Chapter 9

Masagan

Sano’s mother had once said that if it weren’t for Gila’s port settlement of Masagan, the Kingdom of Dayung wouldn’t exist at all.

The chiefdom of Gila was known for its fierce warriors and mages, its wily chiefs, and its culinary excellence. Gold and cotton and rice, everything that was in demand across the islands of the archipelago, grew right out of Gila.

But it was Gila's thriving port at Masagan that had attracted the eye of King Bunawi’s father, who had ruled the chiefdom of Dayung at that time. His name was Taruwid, and with his sharp eyes for mercantilism, he had seen opportunities with Masagan – and Gila at large. He proposed to the chiefs of Gila to unite with Dayung, and when the Gilan chiefs concurred, the two chiefdoms turned into a powerful region.

That region didn’t become a kingdom until Bunawi took over and declared himself king.
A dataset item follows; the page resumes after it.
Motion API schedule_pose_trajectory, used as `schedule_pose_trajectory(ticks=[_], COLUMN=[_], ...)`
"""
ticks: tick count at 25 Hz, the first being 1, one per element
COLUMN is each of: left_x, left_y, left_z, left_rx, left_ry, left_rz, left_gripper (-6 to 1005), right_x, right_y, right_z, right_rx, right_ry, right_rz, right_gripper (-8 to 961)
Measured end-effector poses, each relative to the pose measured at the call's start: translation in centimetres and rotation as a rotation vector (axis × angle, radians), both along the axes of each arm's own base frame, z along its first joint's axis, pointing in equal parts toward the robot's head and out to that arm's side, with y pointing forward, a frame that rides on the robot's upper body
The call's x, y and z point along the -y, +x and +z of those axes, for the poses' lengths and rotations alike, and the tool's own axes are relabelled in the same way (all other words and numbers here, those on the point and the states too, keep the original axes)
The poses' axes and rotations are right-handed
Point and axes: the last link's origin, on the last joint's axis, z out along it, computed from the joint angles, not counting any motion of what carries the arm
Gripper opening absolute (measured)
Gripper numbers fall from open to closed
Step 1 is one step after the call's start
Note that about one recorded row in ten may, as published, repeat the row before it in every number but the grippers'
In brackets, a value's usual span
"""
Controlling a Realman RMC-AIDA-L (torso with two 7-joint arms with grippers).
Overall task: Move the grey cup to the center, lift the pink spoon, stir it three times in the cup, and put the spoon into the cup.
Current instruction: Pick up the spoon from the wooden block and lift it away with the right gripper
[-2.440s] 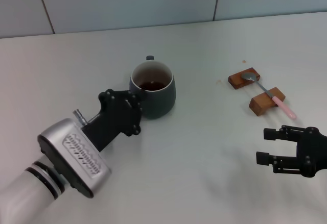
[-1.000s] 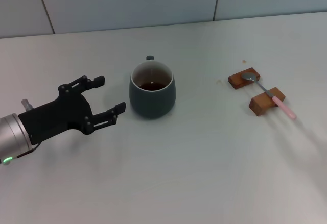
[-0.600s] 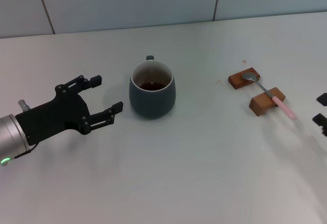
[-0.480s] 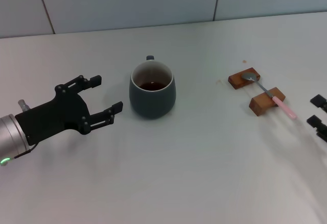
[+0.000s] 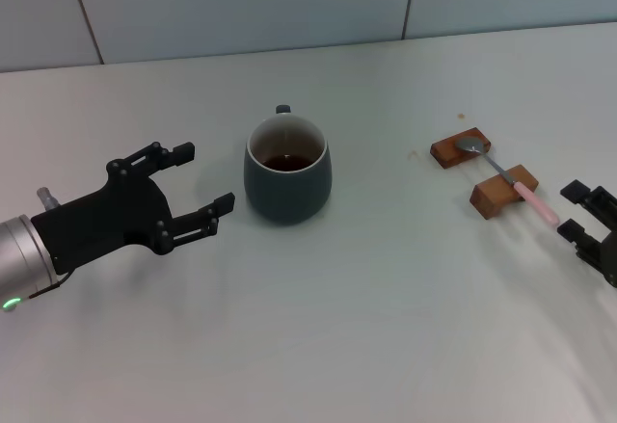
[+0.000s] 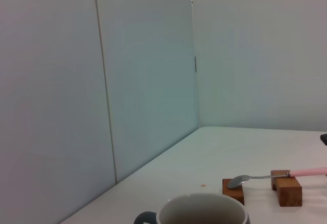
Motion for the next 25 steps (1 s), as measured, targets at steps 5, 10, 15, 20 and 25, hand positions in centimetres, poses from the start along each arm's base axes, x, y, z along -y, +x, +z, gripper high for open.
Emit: schedule_pose_trajectory(ticks=[5, 10, 15, 20, 25], left_x=[0.1, 0.1, 0.1, 0.1, 0.1], left_y=[0.0, 0.0, 0.0, 0.0, 0.1], left_z=[0.0, -0.1, -0.1, -0.1, -0.1], left_rx=[0.001, 0.003, 0.004, 0.004, 0.003], left_ry=[0.0, -0.001, -0.001, -0.002, -0.002], left_rz=[-0.002, -0.002, -0.002, -0.002, -0.004], left_gripper=[826, 822, 822, 822, 821], right_x=[-0.6, -1.0, -1.3, -1.5, -1.6], right_y=[-0.1, -0.3, -0.5, -0.6, -0.7], right_z=[-0.2, -0.3, -0.5, -0.6, -0.7], right_rx=[0.014, 0.021, 0.019, 0.012, 0.007], right_ry=[-0.014, -0.021, -0.023, -0.028, -0.029], right_rz=[-0.002, 0.004, 0.009, 0.012, 0.012], right_gripper=[756, 755, 754, 753, 752])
He doubled down on Taruwid's dreams, annexing adjacent regions with a ruthless efficiency devoid of the niceties his own father was known for.

“That’s why when our paramount chief ran away, Bunawi was so insulted,” Sano’s mother had explained when Sano was younger. “He was a young man then, trying to escape Taruwid's shadow. Katam was to be Bunawi's first conquest. But our paramount chief didn’t give him the duel that would establish his fighting prowess, and Bunawi looked for ways to prove his superiority every since.”

Sano and Anina had travelled two nights and a day on the river and arrived at Masagan just as dawn broke. They had bid the kind potter farewell, and now Anina led Sano through the vast settlement that bordered the port, cutting straight through its centre to exit at the opposite side. She wasn’t interested in the residences so much as the market by the docks.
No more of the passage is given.